◆ **TASK INSTRUCTIONS**: Return each entry below without any alteration.

◆ **INPUT**:
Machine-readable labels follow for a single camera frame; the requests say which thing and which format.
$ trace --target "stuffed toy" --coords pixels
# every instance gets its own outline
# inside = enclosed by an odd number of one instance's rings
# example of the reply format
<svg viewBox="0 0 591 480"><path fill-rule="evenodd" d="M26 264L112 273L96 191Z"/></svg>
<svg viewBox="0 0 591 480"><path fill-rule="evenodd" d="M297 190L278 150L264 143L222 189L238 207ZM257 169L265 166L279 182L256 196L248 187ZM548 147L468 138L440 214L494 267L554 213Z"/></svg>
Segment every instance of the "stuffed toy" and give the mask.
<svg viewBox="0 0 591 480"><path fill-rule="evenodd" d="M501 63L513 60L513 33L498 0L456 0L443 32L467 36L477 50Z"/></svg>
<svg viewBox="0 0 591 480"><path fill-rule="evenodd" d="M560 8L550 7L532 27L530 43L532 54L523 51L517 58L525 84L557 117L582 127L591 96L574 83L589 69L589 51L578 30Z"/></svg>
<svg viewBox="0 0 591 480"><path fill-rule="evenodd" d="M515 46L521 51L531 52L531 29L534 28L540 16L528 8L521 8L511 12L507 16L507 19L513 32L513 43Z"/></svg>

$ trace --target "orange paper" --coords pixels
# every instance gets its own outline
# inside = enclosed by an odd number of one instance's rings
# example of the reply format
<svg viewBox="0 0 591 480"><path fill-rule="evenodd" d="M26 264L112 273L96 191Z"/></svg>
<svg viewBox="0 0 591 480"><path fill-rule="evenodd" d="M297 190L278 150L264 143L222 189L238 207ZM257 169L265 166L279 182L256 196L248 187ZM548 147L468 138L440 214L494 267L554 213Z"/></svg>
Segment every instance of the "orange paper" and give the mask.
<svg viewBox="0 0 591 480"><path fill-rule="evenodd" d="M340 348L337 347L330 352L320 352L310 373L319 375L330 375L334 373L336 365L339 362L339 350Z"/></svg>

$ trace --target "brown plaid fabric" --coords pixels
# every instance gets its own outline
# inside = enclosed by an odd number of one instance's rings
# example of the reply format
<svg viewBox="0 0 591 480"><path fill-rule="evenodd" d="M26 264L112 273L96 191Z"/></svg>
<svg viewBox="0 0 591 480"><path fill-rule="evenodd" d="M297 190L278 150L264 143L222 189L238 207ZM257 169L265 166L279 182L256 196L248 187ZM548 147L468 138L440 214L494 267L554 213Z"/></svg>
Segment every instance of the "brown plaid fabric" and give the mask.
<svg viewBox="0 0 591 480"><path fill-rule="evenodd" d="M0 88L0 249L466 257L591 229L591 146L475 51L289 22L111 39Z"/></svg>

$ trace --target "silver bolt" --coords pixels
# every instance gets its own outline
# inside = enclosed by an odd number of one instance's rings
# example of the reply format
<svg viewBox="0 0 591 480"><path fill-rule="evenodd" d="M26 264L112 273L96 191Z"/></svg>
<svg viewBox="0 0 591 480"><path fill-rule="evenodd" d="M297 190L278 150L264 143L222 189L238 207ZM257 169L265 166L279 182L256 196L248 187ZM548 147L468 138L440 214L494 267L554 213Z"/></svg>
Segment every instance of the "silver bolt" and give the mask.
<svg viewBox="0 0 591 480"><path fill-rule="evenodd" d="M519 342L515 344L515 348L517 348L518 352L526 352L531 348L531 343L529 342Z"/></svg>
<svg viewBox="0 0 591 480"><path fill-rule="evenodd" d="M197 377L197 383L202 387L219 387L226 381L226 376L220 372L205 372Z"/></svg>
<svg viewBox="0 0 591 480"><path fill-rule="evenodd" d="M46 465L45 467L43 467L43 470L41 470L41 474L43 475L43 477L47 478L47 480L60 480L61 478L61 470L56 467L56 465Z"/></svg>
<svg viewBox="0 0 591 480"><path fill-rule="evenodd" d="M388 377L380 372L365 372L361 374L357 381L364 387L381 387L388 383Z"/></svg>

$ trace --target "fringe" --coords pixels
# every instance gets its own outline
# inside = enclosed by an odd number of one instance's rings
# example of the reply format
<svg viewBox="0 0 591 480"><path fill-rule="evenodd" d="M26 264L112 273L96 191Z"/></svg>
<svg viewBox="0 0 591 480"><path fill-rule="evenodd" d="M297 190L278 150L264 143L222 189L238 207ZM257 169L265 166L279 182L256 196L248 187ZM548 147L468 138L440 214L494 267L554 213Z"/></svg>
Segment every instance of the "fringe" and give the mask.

◆ **ANSWER BOX**:
Machine-readable labels follow for a single camera frame; the requests say which thing and which format.
$ trace --target "stuffed toy" --coords pixels
# every instance gets its own outline
# inside = enclosed by an odd number of one instance's rings
# example of the reply format
<svg viewBox="0 0 591 480"><path fill-rule="evenodd" d="M26 264L112 273L96 191Z"/></svg>
<svg viewBox="0 0 591 480"><path fill-rule="evenodd" d="M297 190L278 150L264 143L222 189L238 207ZM257 169L265 166L279 182L256 196L248 187ZM548 147L468 138L440 214L494 267L554 213Z"/></svg>
Segment every instance of the "stuffed toy" and give the mask.
<svg viewBox="0 0 591 480"><path fill-rule="evenodd" d="M501 63L513 60L513 33L498 0L456 0L443 32L467 36L477 50Z"/></svg>
<svg viewBox="0 0 591 480"><path fill-rule="evenodd" d="M560 8L550 7L532 27L530 43L532 54L523 51L517 58L525 84L557 117L582 127L591 96L574 83L589 69L589 51L578 30Z"/></svg>
<svg viewBox="0 0 591 480"><path fill-rule="evenodd" d="M515 46L521 51L531 52L531 29L534 28L540 16L528 8L521 8L511 12L507 16L507 19L513 32L513 43Z"/></svg>

$ trace --target "orange paper" --coords pixels
# every instance gets its own outline
# inside = enclosed by an odd number of one instance's rings
# example of the reply format
<svg viewBox="0 0 591 480"><path fill-rule="evenodd" d="M26 264L112 273L96 191Z"/></svg>
<svg viewBox="0 0 591 480"><path fill-rule="evenodd" d="M297 190L278 150L264 143L222 189L238 207ZM257 169L265 166L279 182L256 196L248 187ZM548 147L468 138L440 214L494 267L554 213Z"/></svg>
Segment every instance of the "orange paper" and give the mask.
<svg viewBox="0 0 591 480"><path fill-rule="evenodd" d="M340 348L337 347L330 352L320 352L310 373L319 375L330 375L334 373L336 365L339 362L339 350Z"/></svg>

$ trace --target "brown plaid fabric" --coords pixels
# every instance gets its own outline
# inside = enclosed by an odd number of one instance's rings
# example of the reply format
<svg viewBox="0 0 591 480"><path fill-rule="evenodd" d="M26 264L112 273L96 191Z"/></svg>
<svg viewBox="0 0 591 480"><path fill-rule="evenodd" d="M297 190L278 150L264 143L222 189L238 207ZM257 169L265 166L279 182L256 196L248 187ZM548 147L468 138L440 214L494 267L554 213Z"/></svg>
Segment every instance of the "brown plaid fabric" and give the mask.
<svg viewBox="0 0 591 480"><path fill-rule="evenodd" d="M0 88L0 249L466 257L591 229L591 146L475 51L289 22L111 39Z"/></svg>

$ trace --target "silver bolt" --coords pixels
# every instance gets its own outline
# inside = enclosed by an odd number of one instance's rings
# example of the reply format
<svg viewBox="0 0 591 480"><path fill-rule="evenodd" d="M26 264L112 273L96 191Z"/></svg>
<svg viewBox="0 0 591 480"><path fill-rule="evenodd" d="M297 190L278 150L264 143L222 189L238 207ZM257 169L265 166L279 182L256 196L248 187ZM548 147L468 138L440 214L494 267L554 213Z"/></svg>
Segment every instance of the "silver bolt" and give the mask.
<svg viewBox="0 0 591 480"><path fill-rule="evenodd" d="M519 342L515 344L515 348L517 348L518 352L526 352L531 348L531 343L529 342Z"/></svg>
<svg viewBox="0 0 591 480"><path fill-rule="evenodd" d="M197 377L197 383L202 387L219 387L226 381L226 376L220 372L205 372Z"/></svg>
<svg viewBox="0 0 591 480"><path fill-rule="evenodd" d="M46 465L45 467L43 467L43 470L41 470L41 474L43 475L43 477L47 478L47 480L60 480L61 478L61 470L56 467L56 465Z"/></svg>
<svg viewBox="0 0 591 480"><path fill-rule="evenodd" d="M388 377L380 372L365 372L361 374L357 381L364 387L381 387L388 383Z"/></svg>

$ trace --target "fringe" --coords pixels
# every instance gets its own outline
# inside = enclosed by an odd number of one instance's rings
# example of the reply format
<svg viewBox="0 0 591 480"><path fill-rule="evenodd" d="M26 264L112 273L96 191Z"/></svg>
<svg viewBox="0 0 591 480"><path fill-rule="evenodd" d="M297 190L278 150L264 143L222 189L238 207ZM257 169L265 166L279 182L256 196L248 187ZM548 147L468 138L440 214L494 267L554 213Z"/></svg>
Segment every instance of the "fringe" and give the mask.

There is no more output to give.